> **WORK TASK**:
Return, word for word, only the lines of the data below that lie between the line with "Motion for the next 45" and the line with "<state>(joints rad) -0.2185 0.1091", those two lines included.
##### GIVEN DATA
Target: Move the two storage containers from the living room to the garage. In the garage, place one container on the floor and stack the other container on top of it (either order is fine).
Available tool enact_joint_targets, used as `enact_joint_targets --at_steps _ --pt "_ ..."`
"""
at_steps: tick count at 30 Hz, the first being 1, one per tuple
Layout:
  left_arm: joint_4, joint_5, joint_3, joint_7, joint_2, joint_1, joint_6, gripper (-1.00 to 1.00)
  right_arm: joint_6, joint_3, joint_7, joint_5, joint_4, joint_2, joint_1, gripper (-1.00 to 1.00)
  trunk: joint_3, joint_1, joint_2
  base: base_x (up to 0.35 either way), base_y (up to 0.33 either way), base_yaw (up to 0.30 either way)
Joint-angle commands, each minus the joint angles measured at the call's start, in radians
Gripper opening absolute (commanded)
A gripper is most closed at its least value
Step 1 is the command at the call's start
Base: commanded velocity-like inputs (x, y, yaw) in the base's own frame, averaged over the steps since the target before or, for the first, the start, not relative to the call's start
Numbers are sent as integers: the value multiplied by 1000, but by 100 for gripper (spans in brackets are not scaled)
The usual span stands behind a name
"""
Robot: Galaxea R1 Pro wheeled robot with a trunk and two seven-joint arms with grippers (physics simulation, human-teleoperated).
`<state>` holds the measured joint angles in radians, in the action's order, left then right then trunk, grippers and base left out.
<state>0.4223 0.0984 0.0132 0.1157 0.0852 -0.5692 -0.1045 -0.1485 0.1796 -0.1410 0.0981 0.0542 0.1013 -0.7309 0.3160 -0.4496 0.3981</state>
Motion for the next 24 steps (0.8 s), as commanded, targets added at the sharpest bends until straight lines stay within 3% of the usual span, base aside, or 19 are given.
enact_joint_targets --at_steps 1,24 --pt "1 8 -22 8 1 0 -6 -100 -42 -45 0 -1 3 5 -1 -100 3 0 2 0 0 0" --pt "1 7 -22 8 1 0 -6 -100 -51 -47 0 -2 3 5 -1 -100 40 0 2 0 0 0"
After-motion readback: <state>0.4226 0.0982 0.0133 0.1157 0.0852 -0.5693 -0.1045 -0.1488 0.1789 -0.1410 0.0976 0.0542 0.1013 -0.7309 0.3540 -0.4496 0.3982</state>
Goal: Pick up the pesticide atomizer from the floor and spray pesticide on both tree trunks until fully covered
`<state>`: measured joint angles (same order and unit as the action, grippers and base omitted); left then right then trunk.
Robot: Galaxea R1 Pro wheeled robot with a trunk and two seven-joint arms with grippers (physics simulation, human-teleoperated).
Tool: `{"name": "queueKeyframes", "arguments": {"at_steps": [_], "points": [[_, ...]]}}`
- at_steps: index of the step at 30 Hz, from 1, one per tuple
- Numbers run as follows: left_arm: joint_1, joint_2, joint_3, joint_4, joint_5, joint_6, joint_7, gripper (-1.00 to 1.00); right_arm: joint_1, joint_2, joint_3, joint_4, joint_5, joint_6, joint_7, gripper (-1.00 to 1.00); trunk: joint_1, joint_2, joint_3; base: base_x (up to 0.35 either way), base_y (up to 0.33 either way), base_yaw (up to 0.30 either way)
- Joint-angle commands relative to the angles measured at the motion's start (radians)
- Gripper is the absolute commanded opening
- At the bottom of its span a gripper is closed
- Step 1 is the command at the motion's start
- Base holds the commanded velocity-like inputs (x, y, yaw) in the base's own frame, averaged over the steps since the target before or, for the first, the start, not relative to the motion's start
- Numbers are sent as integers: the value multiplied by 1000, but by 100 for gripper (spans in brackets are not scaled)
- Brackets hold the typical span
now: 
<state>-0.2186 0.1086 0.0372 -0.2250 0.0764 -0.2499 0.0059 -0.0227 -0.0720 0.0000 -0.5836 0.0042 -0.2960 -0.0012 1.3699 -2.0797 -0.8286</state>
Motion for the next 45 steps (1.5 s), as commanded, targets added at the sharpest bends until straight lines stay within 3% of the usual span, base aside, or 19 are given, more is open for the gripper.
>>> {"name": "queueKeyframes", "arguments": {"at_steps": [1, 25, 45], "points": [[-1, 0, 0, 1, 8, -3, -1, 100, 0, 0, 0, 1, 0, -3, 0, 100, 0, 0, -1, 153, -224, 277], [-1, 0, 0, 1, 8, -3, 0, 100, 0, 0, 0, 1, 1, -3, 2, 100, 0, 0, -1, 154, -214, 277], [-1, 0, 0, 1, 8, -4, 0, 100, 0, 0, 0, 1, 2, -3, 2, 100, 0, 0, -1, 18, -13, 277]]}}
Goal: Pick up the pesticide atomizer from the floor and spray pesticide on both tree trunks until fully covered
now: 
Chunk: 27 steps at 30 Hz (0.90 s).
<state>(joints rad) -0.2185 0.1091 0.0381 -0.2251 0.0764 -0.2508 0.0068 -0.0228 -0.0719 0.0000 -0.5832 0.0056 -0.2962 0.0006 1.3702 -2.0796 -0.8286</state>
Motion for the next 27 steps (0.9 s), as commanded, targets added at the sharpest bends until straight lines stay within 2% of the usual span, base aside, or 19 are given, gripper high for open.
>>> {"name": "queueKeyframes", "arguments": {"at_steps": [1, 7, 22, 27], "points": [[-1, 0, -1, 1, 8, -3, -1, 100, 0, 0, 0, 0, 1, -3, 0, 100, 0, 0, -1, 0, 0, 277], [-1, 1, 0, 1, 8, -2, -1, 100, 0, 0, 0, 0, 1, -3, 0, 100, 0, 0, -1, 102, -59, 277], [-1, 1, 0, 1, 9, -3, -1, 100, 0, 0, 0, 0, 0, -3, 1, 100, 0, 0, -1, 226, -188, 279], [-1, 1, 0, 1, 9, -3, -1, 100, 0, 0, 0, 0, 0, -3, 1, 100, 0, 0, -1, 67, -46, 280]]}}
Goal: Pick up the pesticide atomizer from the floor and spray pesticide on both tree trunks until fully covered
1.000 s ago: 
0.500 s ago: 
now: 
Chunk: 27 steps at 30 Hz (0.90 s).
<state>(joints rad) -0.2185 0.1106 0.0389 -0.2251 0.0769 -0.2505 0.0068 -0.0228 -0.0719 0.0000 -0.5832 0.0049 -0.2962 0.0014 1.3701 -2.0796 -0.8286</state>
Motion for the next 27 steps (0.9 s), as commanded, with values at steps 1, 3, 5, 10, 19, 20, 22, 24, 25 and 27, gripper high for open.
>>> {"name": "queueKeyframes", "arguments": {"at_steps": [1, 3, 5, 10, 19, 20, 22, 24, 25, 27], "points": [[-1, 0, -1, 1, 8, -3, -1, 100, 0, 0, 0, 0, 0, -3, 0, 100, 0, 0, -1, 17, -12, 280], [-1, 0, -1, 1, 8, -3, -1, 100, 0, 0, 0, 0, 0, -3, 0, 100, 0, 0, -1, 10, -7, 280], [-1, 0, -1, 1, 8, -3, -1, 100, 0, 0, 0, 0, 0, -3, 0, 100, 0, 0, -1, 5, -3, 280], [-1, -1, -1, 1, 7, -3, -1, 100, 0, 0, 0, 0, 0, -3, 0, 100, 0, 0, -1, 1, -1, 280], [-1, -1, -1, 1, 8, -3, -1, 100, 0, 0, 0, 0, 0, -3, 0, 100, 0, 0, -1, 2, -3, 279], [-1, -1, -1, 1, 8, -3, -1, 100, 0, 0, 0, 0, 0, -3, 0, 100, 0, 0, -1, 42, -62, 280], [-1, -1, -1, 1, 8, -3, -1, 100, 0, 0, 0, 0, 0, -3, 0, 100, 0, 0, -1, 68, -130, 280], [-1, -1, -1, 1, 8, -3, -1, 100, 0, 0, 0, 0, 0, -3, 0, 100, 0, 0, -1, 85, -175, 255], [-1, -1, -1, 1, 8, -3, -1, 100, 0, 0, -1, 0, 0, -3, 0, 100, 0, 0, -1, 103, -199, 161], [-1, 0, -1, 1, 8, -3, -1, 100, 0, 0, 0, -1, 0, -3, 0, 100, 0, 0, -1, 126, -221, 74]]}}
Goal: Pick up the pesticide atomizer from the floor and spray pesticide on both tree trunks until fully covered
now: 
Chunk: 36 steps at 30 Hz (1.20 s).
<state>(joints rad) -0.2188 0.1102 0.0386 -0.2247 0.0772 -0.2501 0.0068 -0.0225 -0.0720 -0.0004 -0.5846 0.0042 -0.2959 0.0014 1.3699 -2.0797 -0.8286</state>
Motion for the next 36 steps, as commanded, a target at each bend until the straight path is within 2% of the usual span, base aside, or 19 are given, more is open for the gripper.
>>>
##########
> **ANSWER BOX**:
Motion for the next 45 steps (1.5 s), as commanded, targets added at the sharpest bends until straight lines stay within 3% of the usual span, base aside, or 19 are given, more is open for the gripper.
>>> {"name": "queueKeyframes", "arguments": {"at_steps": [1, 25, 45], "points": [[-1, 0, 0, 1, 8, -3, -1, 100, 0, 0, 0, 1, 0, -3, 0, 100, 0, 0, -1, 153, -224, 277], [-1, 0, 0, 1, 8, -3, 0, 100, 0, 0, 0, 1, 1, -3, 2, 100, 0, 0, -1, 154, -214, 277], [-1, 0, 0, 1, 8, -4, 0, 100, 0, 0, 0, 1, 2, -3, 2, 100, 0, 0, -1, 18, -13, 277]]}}
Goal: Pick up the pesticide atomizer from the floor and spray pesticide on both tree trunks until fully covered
now: 
Chunk: 27 steps at 30 Hz (0.90 s).
<state>(joints rad) -0.2185 0.1091 0.0381 -0.2251 0.0764 -0.2508 0.0068 -0.0228 -0.0719 0.0000 -0.5832 0.0056 -0.2962 0.0006 1.3702 -2.0796 -0.8286</state>

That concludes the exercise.